Setting IRQ CPU affinities: Improving IRQ performance on the ODROID-XU4

I recently came across a post on the ODROID subreddit which featured an article offering tweaking tips for the ODROID-XU4. The article was originally written in German and was later translated into English and published in ODROID Magazine. As a long time owner of an ODROID-XU4, most of the tips were not new to me since they’ve existed on the ODROID forums for quite some time now. However, there was this one tip I was not aware of and it caught my attention, and not in a good way.

IRQs

IRQs (Interrupt Requests) allow the hardware to access the CPU even when it’s busy doing something else. So our keyboards, mice, and networking, for example, won’t stop working if we’re maxing out our CPU.

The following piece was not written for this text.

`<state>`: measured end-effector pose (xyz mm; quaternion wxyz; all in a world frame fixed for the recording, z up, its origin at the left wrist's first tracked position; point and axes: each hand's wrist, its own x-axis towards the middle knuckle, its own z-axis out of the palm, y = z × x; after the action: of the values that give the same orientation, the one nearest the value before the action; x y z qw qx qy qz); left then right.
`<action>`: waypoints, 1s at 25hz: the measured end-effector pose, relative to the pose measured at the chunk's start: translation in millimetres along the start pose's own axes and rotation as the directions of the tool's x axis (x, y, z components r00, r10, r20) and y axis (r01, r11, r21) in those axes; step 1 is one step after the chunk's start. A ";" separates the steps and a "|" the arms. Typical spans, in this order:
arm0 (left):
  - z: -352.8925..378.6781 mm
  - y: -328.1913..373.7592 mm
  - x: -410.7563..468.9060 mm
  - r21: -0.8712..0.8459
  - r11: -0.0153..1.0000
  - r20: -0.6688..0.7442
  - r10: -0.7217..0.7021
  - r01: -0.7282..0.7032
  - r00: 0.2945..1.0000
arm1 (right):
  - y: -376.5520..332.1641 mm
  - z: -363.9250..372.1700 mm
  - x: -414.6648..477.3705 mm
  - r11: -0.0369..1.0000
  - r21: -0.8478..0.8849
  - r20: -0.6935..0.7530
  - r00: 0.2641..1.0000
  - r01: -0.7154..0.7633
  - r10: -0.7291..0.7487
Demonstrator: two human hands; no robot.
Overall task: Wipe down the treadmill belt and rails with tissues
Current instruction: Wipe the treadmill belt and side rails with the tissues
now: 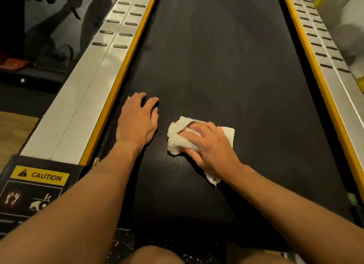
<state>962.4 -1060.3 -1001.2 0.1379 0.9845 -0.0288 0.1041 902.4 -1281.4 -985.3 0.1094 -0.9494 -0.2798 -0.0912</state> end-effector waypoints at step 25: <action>10.5 64.9 -8.9 0.156 0.988 0.049 -0.006 -0.002 0.999 | 77.8 -20.8 -27.7 0.890 0.049 -0.010 0.891 -0.454 0.455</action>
<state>950.3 -1125.3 -995.7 0.0597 0.9946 -0.0228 0.0816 920.1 -1364.7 -984.0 0.1520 -0.9848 -0.0511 -0.0667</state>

Anyone who has used computers for enough time knows this phenomenon where the mouse and keyboard stutter, lag or become unresponsive for some time when the CPU is doing an intensive task. This was way more common on early computers and has become less common as CPUs have become more powerful, operating systems have evolved, and APIC architecture was introduced.

To get the absolute best performance out of hardware peripherals on a multi-core system we need to make sure we’re addressing IRQs to the most idle core, increasing the chances they’re going to be executed immediately. On systems with Arm big.LITTLE chipsets (such as the ODROID-XU4) we’re more likely to get the best responsiveness for IRQs out of the “big” cores. This makes perfect sense.

IRQs on Linux

To get a list of IRQs and their CPU affinities we can simply peak inside /proc/interrupts. This is how it looks on my ODROID-XU4 running Arch Linux ARM with kernel v4.14.157: Note: The output is quite long so I’ll use head to trim it.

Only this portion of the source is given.